# Using neanno from Python

neanno has a couple of functions for working with annotations directly from Python code incl. predicting annotations. This notebook shows some of them. For an up-to-date view have a look at the `neanno.utils.text`, `neanno.utils.metrics` and `neanno.prediction.*` modules.

In [1]:
# ensure the directory where the neanno sources reside are in the path
import os
import sys
nb_dir = os.path.split(os.getcwd())[0]
if nb_dir not in sys.path:
    sys.path.append(nb_dir)


## Load some data first

To continue, we first need to load some data.

In [2]:
import pandas as pd
df = pd.read_csv('../samples/airline_tickets/texts.annotating.csv')
df = df.fillna('None')
df[["text", "categories"]] = df[["text", "categories"]].astype(str)
df.head()

Unnamed: 0,request_id,text,categories,is_text_annotated
0,2047,"Hi all,\n\nI have booked to fly from `Sydney``...",Service Offering/Procedure|Technology,True
1,1997,"If my friend and I are turning 17, but want to...",Trip Planning|Customs/Immigration|Legal,True
2,1999,"Hey All,\n\nIn May, we'll be flying from `YYZ`...",Trip Planning|Security,True
3,2003,Here is a little story for you `football``SK`´...,,True
4,1549,Quick question...\n\nI've just pre booked my `...,,True


## Extracting annotations

Now that we loaded the data, we can have a look at what neanno provides.

neanno gives you different ways to extract annotations from annotated texts.
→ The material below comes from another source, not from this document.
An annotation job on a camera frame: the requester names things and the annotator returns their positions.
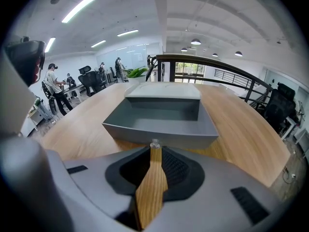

Base function for all these functions is the `extract_annotations_as_generator` function. It walks through the specified text and yields an annotation whenever encountered. 

Let's see the it in action.

### All annotations from a text

In [3]:
from neanno.utils.text import extract_annotations_as_generator

# get annotations
first_text = df["text"][0]
annotations = extract_annotations_as_generator(first_text)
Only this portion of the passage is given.